# TASK DETAILS:
In exact form, please repeat the records from their opening line down to the line with "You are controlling", including that line.

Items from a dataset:

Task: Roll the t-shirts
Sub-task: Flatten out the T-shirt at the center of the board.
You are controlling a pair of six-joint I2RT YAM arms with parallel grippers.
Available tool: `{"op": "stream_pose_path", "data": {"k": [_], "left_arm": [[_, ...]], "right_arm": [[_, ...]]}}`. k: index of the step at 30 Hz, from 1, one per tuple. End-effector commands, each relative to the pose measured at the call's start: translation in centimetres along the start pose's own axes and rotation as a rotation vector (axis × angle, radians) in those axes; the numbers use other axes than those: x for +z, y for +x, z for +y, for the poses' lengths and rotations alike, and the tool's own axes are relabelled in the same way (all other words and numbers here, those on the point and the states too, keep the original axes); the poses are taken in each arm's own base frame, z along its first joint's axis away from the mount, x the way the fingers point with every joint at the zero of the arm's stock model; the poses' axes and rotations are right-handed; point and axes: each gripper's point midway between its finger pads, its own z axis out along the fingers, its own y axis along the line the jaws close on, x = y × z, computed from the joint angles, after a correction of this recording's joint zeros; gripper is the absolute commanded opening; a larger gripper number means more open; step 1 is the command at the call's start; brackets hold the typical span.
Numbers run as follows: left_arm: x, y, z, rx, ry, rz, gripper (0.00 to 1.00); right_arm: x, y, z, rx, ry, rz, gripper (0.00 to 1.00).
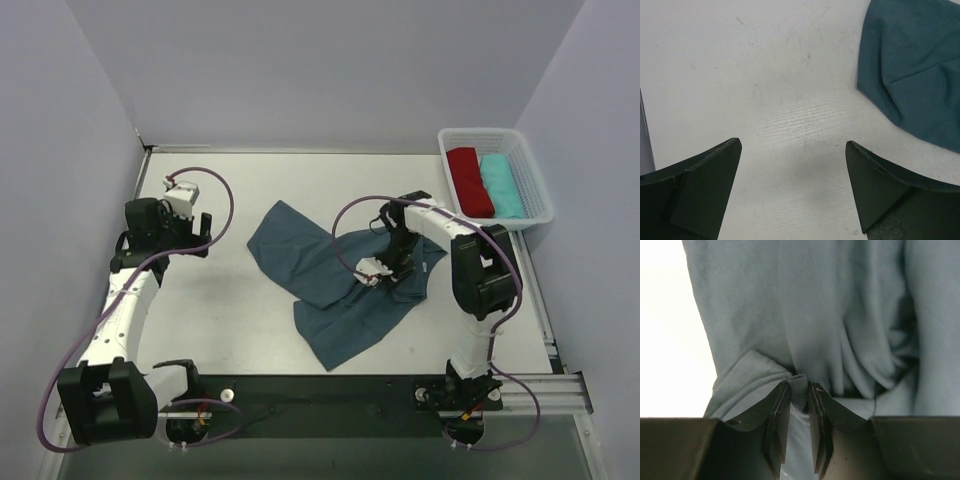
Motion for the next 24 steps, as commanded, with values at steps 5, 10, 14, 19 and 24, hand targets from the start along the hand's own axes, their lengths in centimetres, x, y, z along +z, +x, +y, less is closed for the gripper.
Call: {"op": "stream_pose_path", "data": {"k": [5,10,14,19,24], "left_arm": [[0.3,-1.1,0.1,-0.01,0.008,-0.048,0.97],[0.4,-1.2,0.0,-0.009,0.019,-0.046,0.97],[0.9,-1.6,-0.9,0.036,0.068,-0.033,0.97],[2.7,-1.9,-5.7,0.229,0.2,0.002,0.97],[5.9,-2.1,-9.9,0.393,0.296,0.052,0.97]], "right_arm": [[-1.6,-1.4,-0.6,-0.157,0.081,-0.041,0.2],[-2.8,-2.4,-1.2,-0.131,0.157,-0.076,0.0],[-6.9,-3.8,-2.3,-0.03,0.323,-0.124,0.0],[-13.2,-4.1,-1.4,0.133,0.537,-0.111,0.0],[-17.2,-3.0,0.3,0.443,0.712,-0.111,0.0]]}}
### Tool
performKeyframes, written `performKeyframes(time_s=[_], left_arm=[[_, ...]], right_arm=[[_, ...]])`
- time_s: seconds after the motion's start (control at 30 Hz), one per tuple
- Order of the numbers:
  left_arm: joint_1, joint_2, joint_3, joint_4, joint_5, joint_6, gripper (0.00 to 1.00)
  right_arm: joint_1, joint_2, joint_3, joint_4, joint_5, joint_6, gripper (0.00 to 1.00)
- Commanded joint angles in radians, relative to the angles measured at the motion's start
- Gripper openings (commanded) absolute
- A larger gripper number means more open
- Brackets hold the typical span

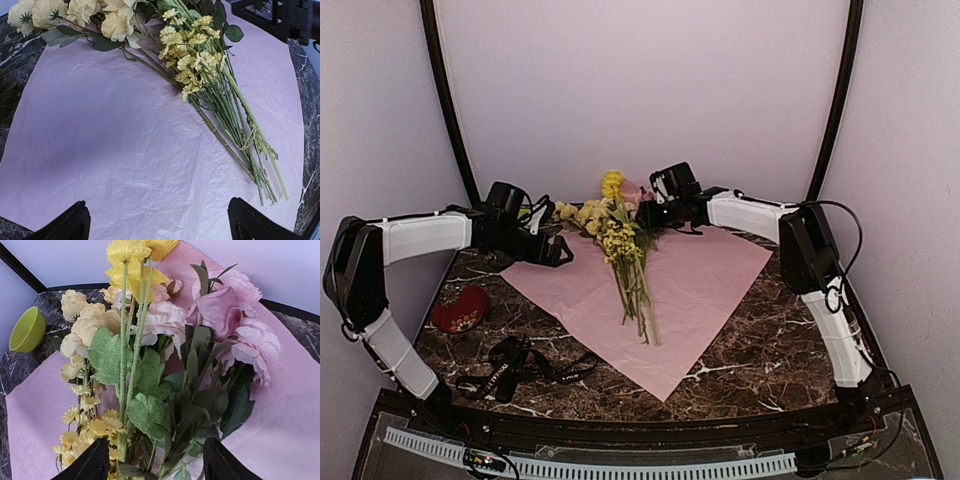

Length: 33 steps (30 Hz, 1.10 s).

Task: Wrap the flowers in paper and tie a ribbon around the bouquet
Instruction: Pick up the fake flower from the folded bouquet, then move the flattened wrapping paper to the center of the board.

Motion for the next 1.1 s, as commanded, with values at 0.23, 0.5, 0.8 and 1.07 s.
performKeyframes(time_s=[0.23,0.5,0.8,1.07], left_arm=[[0.007,0.107,0.076,-0.099,-0.153,0.044,0.99],[0.009,0.215,0.115,-0.156,-0.15,0.016,0.99],[0.008,0.285,0.114,-0.153,-0.147,-0.013,0.99],[0.007,0.311,0.118,-0.149,-0.147,-0.008,0.99]], right_arm=[[-0.225,-0.455,-0.451,-0.286,0.156,-0.088,0.84],[-0.419,-0.425,-0.57,-0.385,0.156,-0.16,1.0],[-0.502,-0.33,-0.615,-0.286,-0.176,-0.157,0.85],[-0.491,-0.3,-0.675,-0.094,-0.454,-0.02,0.8]])
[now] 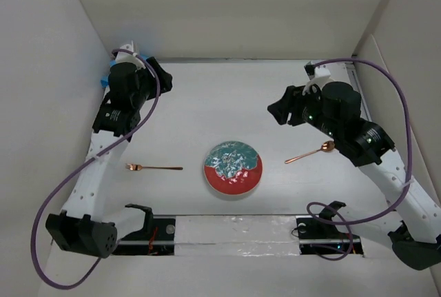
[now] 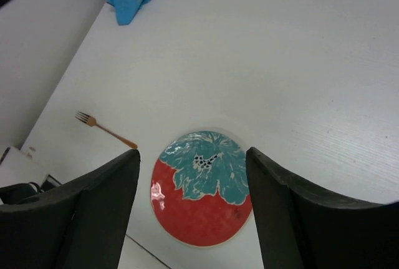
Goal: Set the dinner table for one person
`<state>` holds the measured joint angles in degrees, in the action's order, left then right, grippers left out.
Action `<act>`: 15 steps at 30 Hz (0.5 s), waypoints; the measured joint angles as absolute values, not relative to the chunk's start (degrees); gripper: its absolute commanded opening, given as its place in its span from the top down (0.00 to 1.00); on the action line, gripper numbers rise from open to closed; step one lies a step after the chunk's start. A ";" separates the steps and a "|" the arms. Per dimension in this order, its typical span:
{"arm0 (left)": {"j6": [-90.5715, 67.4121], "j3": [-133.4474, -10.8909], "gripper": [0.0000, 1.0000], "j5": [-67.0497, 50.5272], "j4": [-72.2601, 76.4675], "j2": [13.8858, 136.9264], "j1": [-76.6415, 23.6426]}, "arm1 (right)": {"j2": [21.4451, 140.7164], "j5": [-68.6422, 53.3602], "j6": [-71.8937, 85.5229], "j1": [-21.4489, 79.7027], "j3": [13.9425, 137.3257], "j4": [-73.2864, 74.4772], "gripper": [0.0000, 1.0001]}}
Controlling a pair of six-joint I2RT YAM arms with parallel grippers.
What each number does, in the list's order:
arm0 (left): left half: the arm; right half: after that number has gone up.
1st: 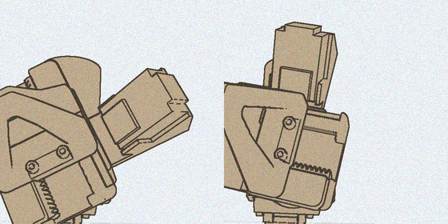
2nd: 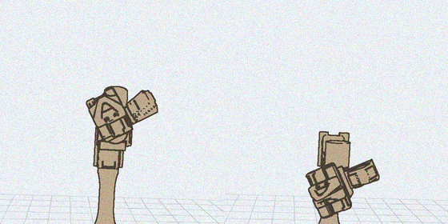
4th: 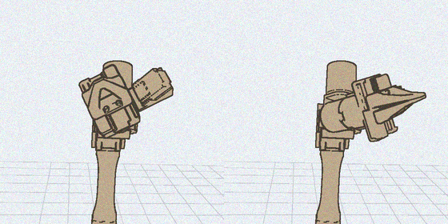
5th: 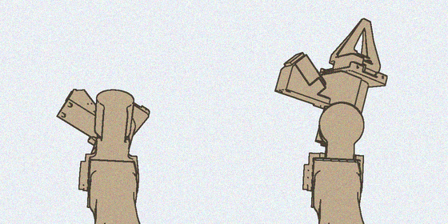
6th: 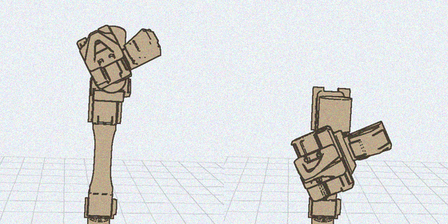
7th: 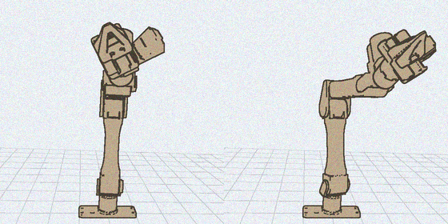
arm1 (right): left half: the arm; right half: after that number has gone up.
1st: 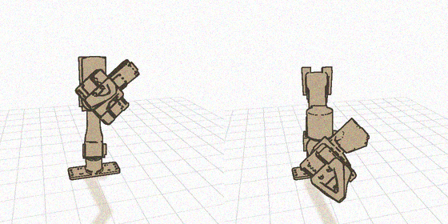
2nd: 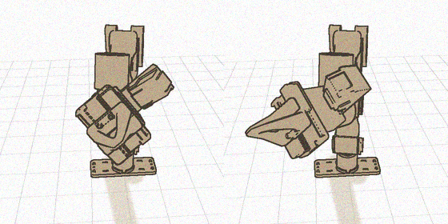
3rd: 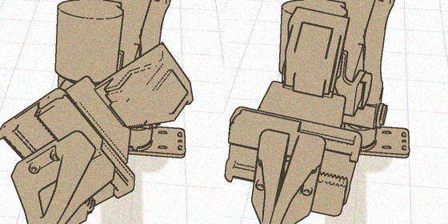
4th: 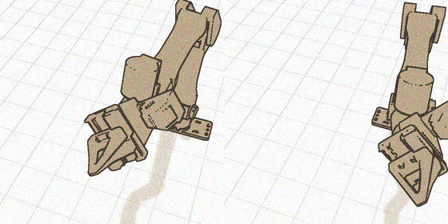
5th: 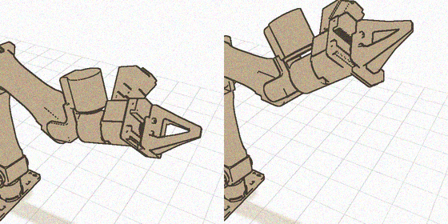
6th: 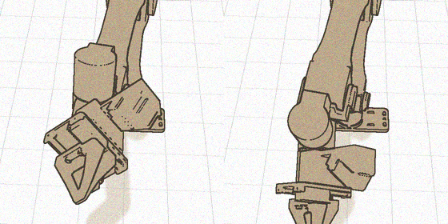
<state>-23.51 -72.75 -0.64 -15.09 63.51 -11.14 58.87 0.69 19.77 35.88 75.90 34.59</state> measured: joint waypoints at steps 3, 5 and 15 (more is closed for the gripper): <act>-24.34 -72.31 0.41 0.38 -16.36 66.87 -11.16 | 57.91 0.62 19.97 34.83 75.88 34.57 0.98; -24.80 -72.34 0.44 2.57 -16.32 68.58 -11.14 | 57.67 0.60 20.27 34.24 75.88 34.74 1.00; -28.25 -92.86 0.77 7.20 -17.78 93.41 3.81 | 57.17 -0.56 19.66 32.21 73.43 35.59 1.00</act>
<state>-28.25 -92.86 7.20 -17.78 93.41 3.81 57.17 -0.56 19.66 32.21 73.43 35.59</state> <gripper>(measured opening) 0.037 0.010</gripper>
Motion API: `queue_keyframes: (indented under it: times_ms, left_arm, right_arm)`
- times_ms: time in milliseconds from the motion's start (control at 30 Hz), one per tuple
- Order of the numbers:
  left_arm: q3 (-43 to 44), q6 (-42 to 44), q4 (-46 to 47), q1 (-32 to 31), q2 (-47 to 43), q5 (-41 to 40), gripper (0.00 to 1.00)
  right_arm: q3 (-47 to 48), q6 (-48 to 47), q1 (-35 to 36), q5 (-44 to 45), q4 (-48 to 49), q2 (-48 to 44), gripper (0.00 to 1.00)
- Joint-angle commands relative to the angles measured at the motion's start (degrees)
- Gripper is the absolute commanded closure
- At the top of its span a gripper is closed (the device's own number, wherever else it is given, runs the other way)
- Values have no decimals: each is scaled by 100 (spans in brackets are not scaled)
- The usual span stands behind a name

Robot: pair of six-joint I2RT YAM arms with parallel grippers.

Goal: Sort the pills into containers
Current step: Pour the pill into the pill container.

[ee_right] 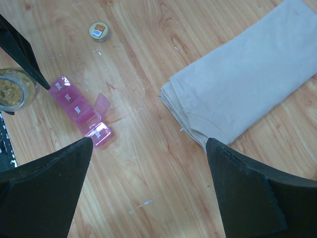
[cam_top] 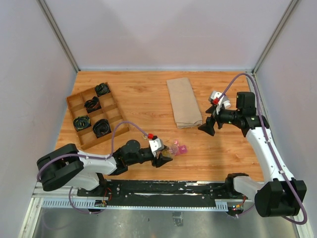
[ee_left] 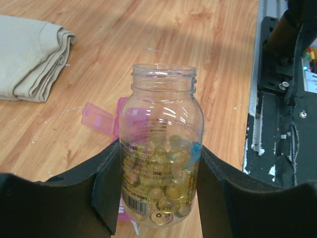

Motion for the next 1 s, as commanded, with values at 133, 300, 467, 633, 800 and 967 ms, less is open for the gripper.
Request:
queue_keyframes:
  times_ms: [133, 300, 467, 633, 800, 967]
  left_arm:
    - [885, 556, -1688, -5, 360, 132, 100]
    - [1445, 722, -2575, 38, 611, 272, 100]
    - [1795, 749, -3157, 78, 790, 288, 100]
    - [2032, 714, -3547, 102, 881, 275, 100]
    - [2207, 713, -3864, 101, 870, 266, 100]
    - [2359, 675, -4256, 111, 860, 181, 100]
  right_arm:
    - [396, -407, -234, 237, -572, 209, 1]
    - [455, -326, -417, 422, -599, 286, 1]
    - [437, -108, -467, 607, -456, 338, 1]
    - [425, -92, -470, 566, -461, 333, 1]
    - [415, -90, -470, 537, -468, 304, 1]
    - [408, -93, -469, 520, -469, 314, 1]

# ANSWER TO THIS TASK:
Task: Roll the t-shirts
Sub-task: Flatten out the T-shirt at the center of the board.
You are controlling a pair of six-joint I2RT YAM arms with parallel grippers.

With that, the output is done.